[Task requirements]
All lines from the start of the listing below through the line containing "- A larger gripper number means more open" are to be written out again exactly, and no others.

[Given material]
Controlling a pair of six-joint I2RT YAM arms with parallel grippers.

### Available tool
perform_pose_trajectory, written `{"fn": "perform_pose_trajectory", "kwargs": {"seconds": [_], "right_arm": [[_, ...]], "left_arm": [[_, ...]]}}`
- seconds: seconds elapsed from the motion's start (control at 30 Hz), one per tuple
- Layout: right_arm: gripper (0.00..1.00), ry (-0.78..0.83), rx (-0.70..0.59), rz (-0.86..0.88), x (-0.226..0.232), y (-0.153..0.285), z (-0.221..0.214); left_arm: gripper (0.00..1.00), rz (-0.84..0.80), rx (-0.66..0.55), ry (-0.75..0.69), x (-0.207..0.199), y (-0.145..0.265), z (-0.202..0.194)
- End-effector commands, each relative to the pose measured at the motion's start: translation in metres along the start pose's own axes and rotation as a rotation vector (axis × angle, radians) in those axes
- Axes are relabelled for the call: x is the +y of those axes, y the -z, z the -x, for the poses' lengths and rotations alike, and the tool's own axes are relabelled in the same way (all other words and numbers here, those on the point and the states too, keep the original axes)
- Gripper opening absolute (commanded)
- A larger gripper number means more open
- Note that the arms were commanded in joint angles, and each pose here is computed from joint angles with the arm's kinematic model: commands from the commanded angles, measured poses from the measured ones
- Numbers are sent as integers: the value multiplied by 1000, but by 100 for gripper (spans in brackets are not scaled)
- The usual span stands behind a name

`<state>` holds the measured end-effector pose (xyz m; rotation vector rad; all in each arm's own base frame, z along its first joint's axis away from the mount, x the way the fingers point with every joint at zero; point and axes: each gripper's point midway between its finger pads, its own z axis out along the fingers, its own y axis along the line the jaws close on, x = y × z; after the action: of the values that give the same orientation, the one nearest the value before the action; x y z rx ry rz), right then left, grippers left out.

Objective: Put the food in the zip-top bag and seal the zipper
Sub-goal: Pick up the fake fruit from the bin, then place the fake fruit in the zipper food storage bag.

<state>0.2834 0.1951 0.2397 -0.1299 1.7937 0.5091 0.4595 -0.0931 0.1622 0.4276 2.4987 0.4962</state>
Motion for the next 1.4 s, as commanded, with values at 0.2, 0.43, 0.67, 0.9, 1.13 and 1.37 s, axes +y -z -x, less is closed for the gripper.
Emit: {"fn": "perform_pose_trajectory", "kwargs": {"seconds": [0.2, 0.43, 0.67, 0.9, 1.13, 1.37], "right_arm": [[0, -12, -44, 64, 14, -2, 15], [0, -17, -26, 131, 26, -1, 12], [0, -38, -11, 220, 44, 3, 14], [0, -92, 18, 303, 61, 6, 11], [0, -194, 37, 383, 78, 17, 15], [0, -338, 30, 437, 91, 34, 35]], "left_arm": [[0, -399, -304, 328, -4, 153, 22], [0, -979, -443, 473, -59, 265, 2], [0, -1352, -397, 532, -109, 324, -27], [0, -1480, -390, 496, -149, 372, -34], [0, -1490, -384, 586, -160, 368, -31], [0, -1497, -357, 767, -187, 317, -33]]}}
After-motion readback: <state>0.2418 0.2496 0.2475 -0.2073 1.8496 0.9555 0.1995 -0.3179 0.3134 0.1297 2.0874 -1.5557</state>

[Exercise solution]
Controlling a pair of six-joint I2RT YAM arms with parallel grippers.

### Available tool
perform_pose_trajectory, written `{"fn": "perform_pose_trajectory", "kwargs": {"seconds": [_], "right_arm": [[_, ...]], "left_arm": [[_, ...]]}}`
- seconds: seconds elapsed from the motion's start (control at 30 Hz), one per tuple
- Layout: right_arm: gripper (0.00..1.00), ry (-0.78..0.83), rx (-0.70..0.59), rz (-0.86..0.88), x (-0.226..0.232), y (-0.153..0.285), z (-0.221..0.214); left_arm: gripper (0.00..1.00), rz (-0.84..0.80), rx (-0.66..0.55), ry (-0.75..0.69), x (-0.207..0.199), y (-0.145..0.265), z (-0.202..0.194)
- End-effector commands, each relative to the pose measured at the motion's start: translation in metres along the start pose's own axes and rotation as a rotation vector (axis × angle, radians) in those axes
- Axes are relabelled for the call: x is the +y of those axes, y the -z, z the -x, for the poses' lengths and rotations alike, and the tool's own axes are relabelled in the same way (all other words and numbers here, those on the point and the states too, keep the original axes)
- Gripper opening absolute (commanded)
- A larger gripper number means more open

What the answer needed to say has been said.